Clara peers up at me with her big blue eyes out in full force. They’re glossed with tears, but she’ll never let them fall. I haven’t seen her cry once in the years I’ve known her. “I could say the same to you, Isaac.”

I could argue that our losses are vastly contradicting—Remy died three weeks after his fight with Clara, Ophelia died the same night as ours, but the last time we had a conversation like this, it went for over two hours and ended when Clara attempted to kiss me. It was fortunate even in the woes of remorse, my astuteness was very much present that evening. Clara’s lip didn’t get to within an inch of mine before it dawned on me what she was hoping to achieve. She handled my rejection well, then the following morning blamed it on the wine she had consumed at dinner. Things have been somewhat amicable between us since then.

After squeezing my hand, Clara switches our heated conversation to a plea, “I wouldn’t ask this of you if I had anyone else to turn to.”

“Cormack has been a little tough on you in the past, Clara, but I don’t see him ever leaving you defenseless. It isn’t in his DNA.”

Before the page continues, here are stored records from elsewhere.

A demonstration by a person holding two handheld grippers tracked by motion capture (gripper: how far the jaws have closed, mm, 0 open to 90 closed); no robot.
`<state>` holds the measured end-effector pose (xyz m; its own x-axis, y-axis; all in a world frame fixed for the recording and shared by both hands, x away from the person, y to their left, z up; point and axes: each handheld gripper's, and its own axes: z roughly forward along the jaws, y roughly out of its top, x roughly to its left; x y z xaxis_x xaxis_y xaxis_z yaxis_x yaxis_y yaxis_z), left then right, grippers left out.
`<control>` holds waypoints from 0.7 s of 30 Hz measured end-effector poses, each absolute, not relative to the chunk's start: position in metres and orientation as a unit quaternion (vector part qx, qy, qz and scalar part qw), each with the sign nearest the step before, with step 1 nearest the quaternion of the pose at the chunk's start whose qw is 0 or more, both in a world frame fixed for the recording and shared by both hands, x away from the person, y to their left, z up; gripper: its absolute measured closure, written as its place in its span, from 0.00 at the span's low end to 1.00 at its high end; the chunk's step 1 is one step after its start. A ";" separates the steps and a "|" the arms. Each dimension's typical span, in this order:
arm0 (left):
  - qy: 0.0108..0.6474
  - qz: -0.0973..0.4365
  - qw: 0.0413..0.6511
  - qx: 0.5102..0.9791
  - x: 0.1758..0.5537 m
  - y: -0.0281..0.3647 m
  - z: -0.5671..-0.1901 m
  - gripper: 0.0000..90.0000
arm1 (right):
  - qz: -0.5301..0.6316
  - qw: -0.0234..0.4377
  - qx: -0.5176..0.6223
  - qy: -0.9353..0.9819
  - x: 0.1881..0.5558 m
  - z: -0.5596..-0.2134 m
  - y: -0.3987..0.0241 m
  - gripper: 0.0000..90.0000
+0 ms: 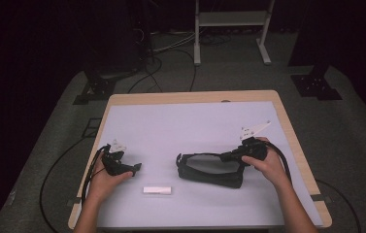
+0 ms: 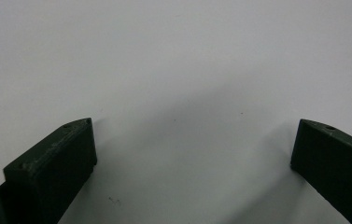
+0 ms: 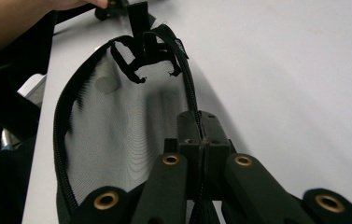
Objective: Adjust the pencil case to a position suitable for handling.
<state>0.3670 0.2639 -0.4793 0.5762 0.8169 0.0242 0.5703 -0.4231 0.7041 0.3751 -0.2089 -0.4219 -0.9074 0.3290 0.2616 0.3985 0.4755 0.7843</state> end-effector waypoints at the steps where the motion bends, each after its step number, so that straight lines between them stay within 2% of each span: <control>1: 0.421 0.185 0.333 0.823 0.367 0.264 -0.479 0.00 | -0.465 0.041 -0.208 -0.860 0.375 -0.422 -0.208 0.98; 11: 0.421 0.185 0.333 0.823 0.367 0.264 -0.479 0.00 | -0.453 0.066 -0.185 -0.869 0.374 -0.427 -0.199 0.98; 21: 0.421 0.185 0.333 0.823 0.367 0.264 -0.479 0.00 | -0.453 0.070 -0.174 -0.871 0.374 -0.430 -0.195 0.97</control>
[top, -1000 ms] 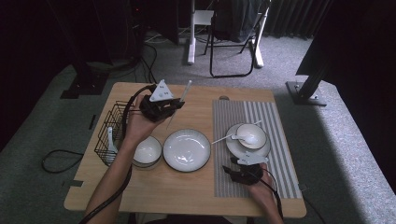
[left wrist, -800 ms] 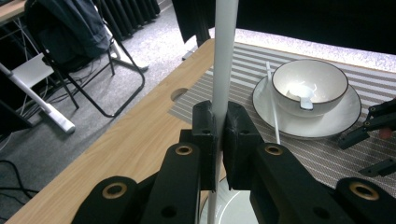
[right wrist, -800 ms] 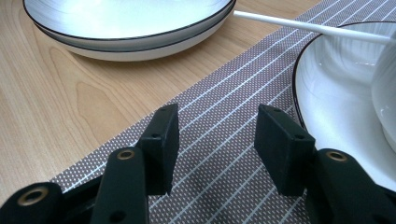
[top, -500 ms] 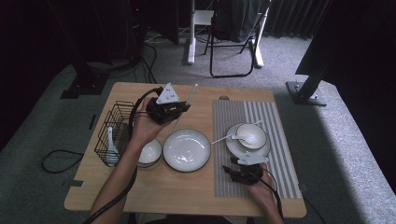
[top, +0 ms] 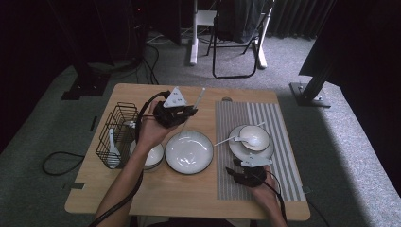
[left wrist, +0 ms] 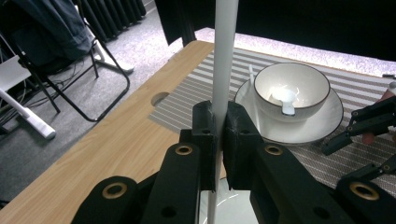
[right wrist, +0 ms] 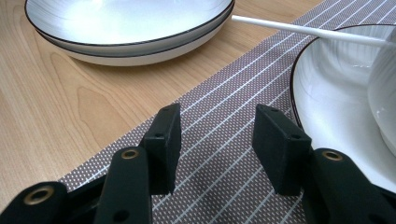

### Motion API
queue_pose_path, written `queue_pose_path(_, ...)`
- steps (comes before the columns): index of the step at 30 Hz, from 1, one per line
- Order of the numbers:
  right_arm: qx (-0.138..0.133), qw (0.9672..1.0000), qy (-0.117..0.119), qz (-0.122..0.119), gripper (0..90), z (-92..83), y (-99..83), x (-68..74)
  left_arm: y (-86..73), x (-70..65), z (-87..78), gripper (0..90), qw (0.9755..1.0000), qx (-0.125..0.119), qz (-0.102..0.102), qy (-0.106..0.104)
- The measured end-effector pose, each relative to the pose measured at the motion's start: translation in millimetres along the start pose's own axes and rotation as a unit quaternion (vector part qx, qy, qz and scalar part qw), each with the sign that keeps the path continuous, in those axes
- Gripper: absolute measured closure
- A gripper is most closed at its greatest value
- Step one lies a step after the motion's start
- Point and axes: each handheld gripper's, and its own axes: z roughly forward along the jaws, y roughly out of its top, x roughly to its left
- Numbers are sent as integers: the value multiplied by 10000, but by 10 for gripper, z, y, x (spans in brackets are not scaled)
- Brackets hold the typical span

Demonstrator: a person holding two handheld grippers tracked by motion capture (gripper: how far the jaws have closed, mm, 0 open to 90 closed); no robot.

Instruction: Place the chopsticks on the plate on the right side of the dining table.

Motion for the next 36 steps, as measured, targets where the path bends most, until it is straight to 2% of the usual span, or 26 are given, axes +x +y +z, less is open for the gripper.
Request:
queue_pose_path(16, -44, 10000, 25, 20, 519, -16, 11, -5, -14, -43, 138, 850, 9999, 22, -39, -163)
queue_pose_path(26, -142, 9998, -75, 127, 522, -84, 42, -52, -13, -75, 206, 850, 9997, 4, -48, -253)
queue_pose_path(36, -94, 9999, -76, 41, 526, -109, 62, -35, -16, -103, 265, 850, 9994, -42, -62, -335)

I retake my seat so we don’t create a scene when Clara notches her voice up a couple of decibels. “But he doesn’t understand what we’ve been through, Isaac. Nobody understands what we’ve been through. The grief. The remorse. The inability to move on with only half a heart.” She gives me an all-too-familiar look before adding, “It isn’t easy putting yourself out there for scrutiny when you don’t recognize the person staring back at you in the mirror.” When she scoots her chair closer to mine, we gain even more nosey gawkers. “I’m only myself around you because you understand why my insides aren’t as shiny as my outsides. That I’ve been hurt more than I’ve been loved. Everyone else sees a shell, Isaac. An empty, hollow shell.”

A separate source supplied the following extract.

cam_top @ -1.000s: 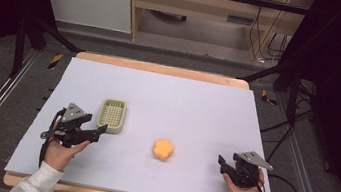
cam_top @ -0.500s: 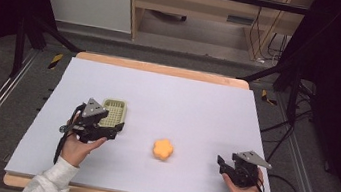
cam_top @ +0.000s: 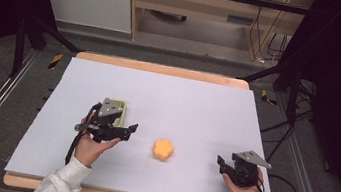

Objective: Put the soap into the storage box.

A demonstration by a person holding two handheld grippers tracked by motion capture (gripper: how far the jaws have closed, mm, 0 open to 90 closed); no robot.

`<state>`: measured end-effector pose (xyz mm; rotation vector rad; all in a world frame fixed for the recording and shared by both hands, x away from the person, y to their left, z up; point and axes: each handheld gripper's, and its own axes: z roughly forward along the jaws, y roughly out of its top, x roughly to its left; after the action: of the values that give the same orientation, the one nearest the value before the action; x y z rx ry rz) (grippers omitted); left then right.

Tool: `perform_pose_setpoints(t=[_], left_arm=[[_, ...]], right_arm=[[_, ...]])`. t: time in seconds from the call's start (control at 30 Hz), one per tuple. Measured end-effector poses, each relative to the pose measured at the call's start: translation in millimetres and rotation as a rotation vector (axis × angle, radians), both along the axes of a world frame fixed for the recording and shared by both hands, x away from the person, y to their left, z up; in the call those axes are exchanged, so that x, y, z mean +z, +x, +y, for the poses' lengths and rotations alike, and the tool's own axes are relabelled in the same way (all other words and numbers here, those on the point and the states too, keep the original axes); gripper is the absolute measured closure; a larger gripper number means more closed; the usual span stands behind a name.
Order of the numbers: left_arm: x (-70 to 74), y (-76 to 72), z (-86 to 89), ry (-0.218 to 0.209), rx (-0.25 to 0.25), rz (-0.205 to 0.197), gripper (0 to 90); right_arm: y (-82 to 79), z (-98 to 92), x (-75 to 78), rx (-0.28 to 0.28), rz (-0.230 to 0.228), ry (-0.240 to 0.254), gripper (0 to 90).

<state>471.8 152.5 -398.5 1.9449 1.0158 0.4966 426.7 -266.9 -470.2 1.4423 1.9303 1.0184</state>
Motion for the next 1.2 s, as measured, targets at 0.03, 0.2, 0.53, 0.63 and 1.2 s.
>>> perform_pose_setpoints(t=[0.03,0.2,0.53,0.63,1.2], left_arm=[[-0.3,0.3,-1.9,0.004,-0.004,0.002,25.8],[-1.4,1.5,-10.9,0.012,-0.022,0.010,25.5],[-3.8,5.1,-29.0,0.025,-0.048,0.023,24.5],[-5.1,5.5,-32.9,0.025,-0.054,0.025,24.4],[-10.2,8.5,-55.7,0.061,-0.093,0.062,22.1]], right_arm=[[-0.1,-0.1,0.0,0.000,0.000,0.000,41.8],[-0.1,0.3,-0.4,-0.001,0.004,0.002,41.6],[1.3,-0.2,0.6,-0.001,-0.001,0.010,41.5],[2.6,-0.5,-0.1,-0.005,-0.001,0.004,41.4],[4.7,-0.4,-0.4,-0.001,0.002,0.000,41.1]])
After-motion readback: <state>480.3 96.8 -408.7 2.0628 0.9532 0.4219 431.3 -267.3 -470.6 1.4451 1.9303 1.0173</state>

I hate how easily she can read me, how she can tug on my heartstrings like no one else, but I also wouldn’t wish what we’ve been through onto my worst enemy. Anger is easier to express than grief. It’s a cloak that protects you from the hurt, bitterness, and fear that comes with loss. But eventually, you have to recognize it for what it truly is.

Angerisgrief.

I’m only just learning that. Clara still has a little way to go.

Against the judgment of my gut, I speak four words Clara has been dying to hear from me for years, “What do you need?”